21The appellant testified that, on the day of the impoundment, she had left the keys in the parked vehicle while she, the driver, and two cousins, were in a restaurant. The appellant testified that, after an argument, the driver left the restaurant and entered the vehicle, taking the driver’s seat. The appellant testified further that after a dispute over whether the driver could drive the vehicle, the appellant and her two cousins entered the vehicle, took seats as passengers, and the driver proceeded to drive the vehicle.
22The appellant testified that, after the impoundment, she asked the police to charge the driver with theft. She testified that the police officer told her they would not charge the driver with theft at that time, and that the vehicle would be impounded.
23The respondent submits that, by leaving the keys in the vehicle and by entering the vehicle as a passenger, the appellant had provided “implied consent” and therefore the vehicle was not “stolen”.
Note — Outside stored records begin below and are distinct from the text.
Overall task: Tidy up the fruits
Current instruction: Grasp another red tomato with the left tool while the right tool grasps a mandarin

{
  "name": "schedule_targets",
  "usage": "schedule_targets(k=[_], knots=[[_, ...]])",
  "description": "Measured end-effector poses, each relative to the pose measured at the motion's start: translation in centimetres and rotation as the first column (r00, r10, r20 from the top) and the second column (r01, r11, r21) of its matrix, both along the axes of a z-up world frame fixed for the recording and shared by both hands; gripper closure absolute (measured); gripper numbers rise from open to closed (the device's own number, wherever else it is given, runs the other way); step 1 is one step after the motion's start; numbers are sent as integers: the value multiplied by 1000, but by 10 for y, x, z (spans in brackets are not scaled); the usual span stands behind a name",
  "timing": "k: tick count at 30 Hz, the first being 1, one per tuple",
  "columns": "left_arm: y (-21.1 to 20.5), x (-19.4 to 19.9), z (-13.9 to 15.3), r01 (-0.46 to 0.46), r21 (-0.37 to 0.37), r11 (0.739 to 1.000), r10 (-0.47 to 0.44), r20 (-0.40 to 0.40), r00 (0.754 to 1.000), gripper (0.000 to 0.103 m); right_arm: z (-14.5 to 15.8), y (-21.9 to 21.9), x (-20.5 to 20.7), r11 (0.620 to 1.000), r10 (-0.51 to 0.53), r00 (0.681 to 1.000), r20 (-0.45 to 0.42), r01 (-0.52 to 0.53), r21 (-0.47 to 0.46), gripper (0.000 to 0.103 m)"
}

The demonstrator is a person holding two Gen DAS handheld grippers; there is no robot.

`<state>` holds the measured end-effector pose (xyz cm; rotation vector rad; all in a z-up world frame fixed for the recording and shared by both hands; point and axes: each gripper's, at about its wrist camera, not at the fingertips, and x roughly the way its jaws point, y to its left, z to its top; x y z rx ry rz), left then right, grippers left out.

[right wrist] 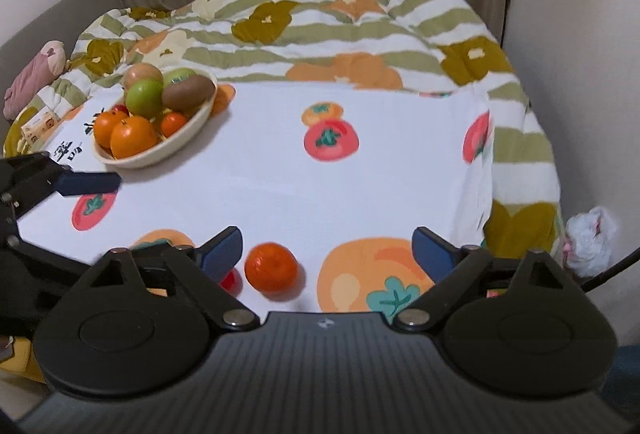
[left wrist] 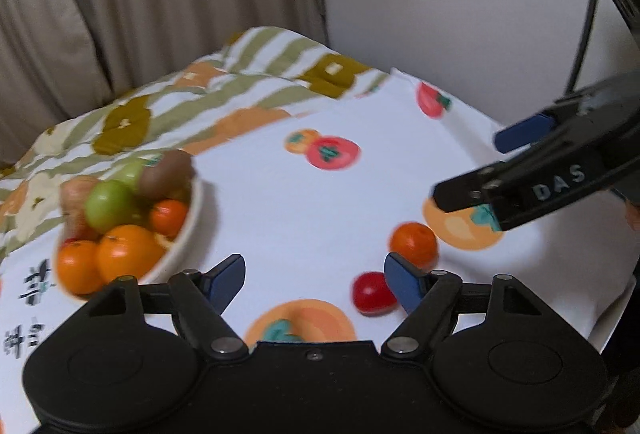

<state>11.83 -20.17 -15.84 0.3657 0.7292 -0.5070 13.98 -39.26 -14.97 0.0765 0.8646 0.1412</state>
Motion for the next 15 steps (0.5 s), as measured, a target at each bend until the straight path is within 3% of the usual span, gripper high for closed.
schedule_targets(k=[10,15], knots=[[-24,1,-39,67,38,997,-65,-55,996,47,-26,6,6,998,12,999,-42,-10,58,7],[-27,2,-46,76,31,997,-73,-82,994,60,-35,13,8,997,27,998,-61,-22,76,17]])
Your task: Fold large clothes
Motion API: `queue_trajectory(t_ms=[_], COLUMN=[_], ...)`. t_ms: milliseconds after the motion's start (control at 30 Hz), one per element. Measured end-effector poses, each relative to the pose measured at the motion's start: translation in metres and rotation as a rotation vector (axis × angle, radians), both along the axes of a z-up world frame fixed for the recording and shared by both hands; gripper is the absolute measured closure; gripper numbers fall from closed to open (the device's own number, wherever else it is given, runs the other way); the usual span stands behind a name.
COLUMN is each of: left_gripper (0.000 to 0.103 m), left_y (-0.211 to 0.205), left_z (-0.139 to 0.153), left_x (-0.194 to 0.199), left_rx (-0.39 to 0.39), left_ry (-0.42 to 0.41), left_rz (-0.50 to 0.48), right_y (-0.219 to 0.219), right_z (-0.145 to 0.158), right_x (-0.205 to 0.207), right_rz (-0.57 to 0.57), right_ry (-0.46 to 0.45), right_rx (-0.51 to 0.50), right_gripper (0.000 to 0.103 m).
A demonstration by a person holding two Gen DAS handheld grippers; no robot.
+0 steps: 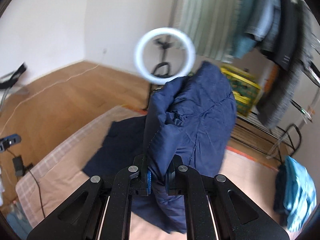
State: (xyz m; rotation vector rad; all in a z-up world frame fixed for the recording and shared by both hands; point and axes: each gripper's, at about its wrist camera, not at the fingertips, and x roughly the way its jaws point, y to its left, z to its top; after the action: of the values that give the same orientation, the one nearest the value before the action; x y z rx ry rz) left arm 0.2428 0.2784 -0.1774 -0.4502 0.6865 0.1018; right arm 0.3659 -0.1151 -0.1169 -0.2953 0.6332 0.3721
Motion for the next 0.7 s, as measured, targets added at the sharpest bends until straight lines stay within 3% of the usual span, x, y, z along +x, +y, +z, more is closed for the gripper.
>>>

24We agree with the respondent that the vehicle was not stolen as described in Marshall. We accept the appellant’s testimony that, even though she left the keys in the vehicle, she did not provide consent to the driver to drive her vehicle. However, by entering the vehicle with the driver as a passenger, we find that she was not deprived of her vehicle either permanently or temporarily. Therefore, she has not met the second component of test in Marshall that her vehicle was “stolen” for the purposes of s. 50.2(3)(a).
25We do not find the appellant’s testimony that she requested the police to charge the driver with theft persuasive. We have only the appellant’s hearsay evidence of the police officer’s response to her request that the driver be charged with theft. It seems likely that the police were aware the appellant was in the vehicle with the driver when it was detained for impoundment, but we have no evidence of the police officer’s reasons for declining the appellant’s request.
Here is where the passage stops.